Find the string "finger" in the material. Copy every line that has it.

Study material ▸
=-=-=
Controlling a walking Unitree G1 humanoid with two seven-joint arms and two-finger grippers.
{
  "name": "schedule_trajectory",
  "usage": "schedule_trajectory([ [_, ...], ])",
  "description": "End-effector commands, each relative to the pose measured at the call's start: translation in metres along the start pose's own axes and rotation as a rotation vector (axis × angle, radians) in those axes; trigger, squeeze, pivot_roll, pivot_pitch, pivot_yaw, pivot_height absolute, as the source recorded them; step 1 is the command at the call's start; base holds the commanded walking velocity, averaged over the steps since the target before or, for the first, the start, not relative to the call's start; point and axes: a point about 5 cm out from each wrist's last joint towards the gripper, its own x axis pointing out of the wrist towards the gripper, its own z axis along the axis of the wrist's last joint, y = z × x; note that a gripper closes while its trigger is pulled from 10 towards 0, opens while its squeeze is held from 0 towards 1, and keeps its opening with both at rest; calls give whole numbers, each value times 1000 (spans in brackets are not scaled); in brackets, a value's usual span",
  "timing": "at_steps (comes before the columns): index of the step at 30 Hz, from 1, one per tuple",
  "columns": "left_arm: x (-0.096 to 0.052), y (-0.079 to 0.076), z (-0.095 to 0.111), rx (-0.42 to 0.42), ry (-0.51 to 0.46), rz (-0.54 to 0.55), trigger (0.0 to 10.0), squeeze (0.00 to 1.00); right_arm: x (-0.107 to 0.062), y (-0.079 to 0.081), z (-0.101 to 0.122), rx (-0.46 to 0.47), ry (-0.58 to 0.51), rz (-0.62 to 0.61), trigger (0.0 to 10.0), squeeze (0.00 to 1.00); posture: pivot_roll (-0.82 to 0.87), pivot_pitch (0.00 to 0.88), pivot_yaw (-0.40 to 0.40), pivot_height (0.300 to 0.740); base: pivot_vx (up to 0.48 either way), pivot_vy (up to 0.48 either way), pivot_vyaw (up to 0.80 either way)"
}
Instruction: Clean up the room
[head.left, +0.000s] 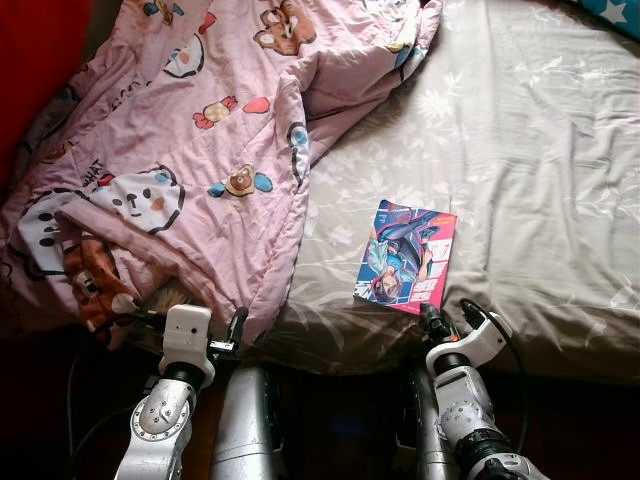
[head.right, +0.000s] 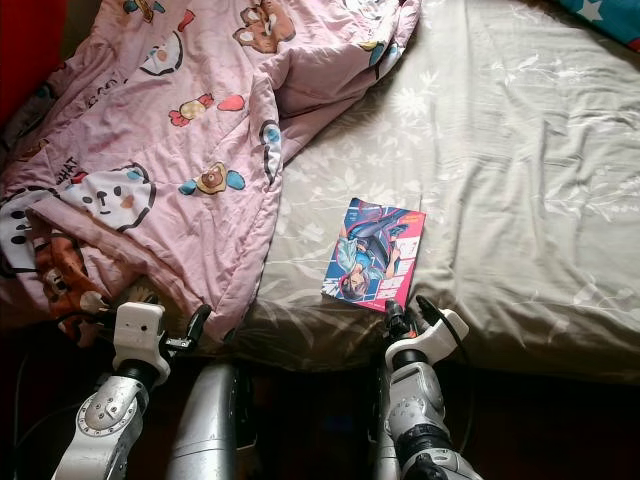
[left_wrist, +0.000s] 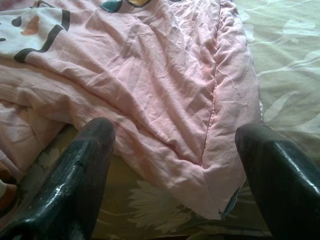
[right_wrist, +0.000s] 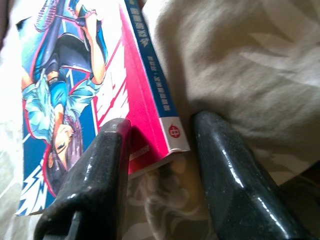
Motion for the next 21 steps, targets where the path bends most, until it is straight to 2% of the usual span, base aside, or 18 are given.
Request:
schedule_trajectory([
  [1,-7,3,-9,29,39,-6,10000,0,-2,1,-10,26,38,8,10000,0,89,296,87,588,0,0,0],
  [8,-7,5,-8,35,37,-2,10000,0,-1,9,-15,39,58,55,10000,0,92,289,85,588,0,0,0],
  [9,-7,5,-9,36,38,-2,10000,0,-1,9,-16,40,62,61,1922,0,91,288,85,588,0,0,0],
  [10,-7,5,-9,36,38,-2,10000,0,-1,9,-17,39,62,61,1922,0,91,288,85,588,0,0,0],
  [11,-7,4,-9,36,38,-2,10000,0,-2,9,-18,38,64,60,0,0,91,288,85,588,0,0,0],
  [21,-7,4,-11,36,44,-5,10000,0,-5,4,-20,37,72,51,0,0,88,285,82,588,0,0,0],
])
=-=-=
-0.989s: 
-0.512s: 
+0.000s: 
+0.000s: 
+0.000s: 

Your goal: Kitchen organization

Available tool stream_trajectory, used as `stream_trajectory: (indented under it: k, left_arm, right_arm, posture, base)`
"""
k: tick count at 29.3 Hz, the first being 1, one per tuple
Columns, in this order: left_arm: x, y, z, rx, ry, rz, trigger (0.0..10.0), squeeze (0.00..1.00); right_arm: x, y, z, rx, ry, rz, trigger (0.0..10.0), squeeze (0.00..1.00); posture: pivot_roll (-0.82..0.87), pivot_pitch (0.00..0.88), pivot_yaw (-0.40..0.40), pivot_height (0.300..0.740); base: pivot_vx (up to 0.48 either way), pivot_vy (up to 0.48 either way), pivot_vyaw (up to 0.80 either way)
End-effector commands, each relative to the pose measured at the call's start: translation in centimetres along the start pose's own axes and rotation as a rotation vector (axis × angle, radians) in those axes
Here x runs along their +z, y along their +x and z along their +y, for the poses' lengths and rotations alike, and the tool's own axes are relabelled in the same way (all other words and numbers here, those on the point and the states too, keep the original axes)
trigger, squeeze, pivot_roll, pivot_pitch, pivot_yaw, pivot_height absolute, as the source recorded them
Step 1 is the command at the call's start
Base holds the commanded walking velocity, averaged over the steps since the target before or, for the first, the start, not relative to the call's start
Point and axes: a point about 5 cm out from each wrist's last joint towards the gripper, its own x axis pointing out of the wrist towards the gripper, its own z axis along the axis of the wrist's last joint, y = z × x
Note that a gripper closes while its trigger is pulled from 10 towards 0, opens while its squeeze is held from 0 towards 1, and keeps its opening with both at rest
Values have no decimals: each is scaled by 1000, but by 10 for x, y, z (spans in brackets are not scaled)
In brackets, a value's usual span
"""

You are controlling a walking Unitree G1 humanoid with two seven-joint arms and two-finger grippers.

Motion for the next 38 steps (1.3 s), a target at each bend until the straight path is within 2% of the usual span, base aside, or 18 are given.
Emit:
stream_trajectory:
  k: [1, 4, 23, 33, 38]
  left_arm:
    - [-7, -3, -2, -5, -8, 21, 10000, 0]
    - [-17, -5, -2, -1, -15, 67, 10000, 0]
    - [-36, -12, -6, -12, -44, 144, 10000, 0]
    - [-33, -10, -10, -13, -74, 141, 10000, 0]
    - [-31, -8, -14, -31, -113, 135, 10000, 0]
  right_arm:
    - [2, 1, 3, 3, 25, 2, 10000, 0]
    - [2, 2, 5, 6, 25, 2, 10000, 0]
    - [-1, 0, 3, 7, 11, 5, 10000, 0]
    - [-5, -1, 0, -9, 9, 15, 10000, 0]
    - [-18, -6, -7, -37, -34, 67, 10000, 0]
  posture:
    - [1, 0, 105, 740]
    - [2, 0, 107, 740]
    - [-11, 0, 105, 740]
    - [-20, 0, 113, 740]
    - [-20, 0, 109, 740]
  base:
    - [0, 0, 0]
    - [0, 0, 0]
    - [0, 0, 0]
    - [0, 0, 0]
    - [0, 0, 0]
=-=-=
Solution to the exercise ▸
Controlling a walking Unitree G1 humanoid with two seven-joint arms and two-finger grippers.
You are controlling a walking Unitree G1 humanoid with two seven-joint arms and two-finger grippers.

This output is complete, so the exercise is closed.